:: Activity ::
How many of the lines below hold the string "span"? Say only the number.

:: Available data ::
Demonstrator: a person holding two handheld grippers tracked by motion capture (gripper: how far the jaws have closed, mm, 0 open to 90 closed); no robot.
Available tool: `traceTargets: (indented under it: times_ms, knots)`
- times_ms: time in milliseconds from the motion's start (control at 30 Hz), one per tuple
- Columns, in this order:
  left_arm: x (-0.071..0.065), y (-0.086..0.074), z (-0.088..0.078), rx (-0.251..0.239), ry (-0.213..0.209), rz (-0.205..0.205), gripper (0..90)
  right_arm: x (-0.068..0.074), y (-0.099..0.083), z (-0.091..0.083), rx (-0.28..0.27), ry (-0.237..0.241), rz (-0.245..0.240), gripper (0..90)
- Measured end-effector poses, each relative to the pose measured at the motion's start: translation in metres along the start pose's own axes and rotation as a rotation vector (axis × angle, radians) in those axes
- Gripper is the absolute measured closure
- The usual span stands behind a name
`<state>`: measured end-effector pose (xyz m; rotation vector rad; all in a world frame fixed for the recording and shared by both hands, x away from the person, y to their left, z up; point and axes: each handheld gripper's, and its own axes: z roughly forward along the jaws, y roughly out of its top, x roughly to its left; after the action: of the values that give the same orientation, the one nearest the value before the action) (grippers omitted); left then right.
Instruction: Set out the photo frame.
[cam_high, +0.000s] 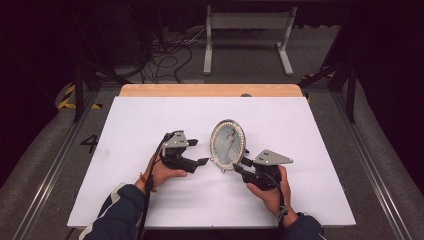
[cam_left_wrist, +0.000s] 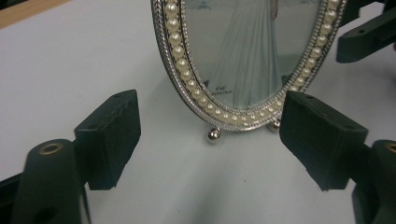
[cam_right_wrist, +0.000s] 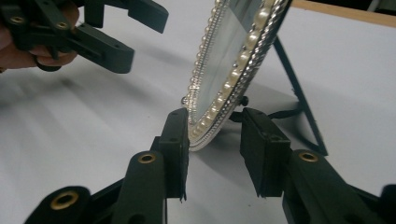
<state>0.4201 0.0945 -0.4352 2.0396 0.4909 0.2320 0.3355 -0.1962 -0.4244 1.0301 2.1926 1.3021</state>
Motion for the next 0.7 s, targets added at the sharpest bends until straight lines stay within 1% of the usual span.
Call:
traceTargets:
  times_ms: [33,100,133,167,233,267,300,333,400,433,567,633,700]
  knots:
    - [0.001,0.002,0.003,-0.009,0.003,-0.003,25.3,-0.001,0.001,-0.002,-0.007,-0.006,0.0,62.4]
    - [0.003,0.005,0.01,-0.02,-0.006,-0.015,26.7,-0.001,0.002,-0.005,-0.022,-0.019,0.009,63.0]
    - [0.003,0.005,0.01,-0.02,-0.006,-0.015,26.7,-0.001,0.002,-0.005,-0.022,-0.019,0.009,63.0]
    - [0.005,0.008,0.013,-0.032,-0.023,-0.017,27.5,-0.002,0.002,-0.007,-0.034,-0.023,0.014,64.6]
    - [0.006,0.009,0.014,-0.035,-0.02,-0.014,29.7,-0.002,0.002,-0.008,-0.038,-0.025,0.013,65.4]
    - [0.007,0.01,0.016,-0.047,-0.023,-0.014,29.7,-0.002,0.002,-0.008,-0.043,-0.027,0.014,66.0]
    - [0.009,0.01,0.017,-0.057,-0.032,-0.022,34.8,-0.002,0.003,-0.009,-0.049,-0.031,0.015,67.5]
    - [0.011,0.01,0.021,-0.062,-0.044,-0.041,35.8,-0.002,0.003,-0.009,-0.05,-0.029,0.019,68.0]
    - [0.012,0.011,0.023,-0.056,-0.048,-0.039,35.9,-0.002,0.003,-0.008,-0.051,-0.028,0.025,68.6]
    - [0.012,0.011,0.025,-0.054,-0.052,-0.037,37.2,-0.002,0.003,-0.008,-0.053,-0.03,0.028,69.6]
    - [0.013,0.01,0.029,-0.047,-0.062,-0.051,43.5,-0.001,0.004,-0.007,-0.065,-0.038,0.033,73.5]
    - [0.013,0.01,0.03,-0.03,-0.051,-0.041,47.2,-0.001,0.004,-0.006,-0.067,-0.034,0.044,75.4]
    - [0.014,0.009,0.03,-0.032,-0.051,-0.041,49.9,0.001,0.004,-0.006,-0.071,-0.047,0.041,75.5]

:: Task response ::
2